-- Assignment --
How many lines in the material below contain the word "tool"? Write only the number.

------------------------------

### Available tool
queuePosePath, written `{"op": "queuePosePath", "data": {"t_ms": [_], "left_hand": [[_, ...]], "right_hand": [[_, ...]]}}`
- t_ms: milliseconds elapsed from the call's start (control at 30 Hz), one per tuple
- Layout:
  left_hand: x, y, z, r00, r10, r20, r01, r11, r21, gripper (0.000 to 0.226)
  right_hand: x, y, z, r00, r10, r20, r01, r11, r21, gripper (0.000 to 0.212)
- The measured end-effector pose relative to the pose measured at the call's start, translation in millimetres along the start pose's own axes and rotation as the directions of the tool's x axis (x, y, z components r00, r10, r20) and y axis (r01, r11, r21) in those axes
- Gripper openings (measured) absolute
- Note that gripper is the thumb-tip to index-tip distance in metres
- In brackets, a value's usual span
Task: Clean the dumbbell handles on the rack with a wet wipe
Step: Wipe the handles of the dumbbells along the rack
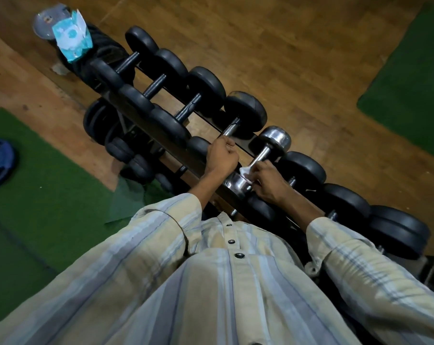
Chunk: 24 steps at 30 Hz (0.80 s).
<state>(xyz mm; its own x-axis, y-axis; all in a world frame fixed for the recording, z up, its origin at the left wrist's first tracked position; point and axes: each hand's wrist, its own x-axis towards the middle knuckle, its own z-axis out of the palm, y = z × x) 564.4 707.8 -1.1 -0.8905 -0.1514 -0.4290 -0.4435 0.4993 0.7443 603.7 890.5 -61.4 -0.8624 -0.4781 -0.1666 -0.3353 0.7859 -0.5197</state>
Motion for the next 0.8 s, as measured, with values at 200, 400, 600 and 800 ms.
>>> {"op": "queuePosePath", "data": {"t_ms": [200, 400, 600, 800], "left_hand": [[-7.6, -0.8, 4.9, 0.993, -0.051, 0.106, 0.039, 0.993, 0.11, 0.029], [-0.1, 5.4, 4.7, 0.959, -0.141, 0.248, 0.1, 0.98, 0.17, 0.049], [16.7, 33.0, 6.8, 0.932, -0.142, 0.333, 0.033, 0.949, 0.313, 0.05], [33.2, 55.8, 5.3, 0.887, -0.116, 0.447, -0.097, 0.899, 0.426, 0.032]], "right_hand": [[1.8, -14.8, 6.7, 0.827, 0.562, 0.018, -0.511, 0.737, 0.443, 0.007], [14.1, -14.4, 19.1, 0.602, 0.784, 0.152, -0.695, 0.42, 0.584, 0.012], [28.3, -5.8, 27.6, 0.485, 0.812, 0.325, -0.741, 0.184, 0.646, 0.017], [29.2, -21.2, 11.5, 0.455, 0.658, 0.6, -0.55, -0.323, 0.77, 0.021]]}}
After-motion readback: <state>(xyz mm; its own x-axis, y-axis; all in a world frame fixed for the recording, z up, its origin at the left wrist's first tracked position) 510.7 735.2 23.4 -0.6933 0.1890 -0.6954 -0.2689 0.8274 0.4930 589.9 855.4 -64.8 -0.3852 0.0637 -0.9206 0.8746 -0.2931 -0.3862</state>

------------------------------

-- Exercise result --
2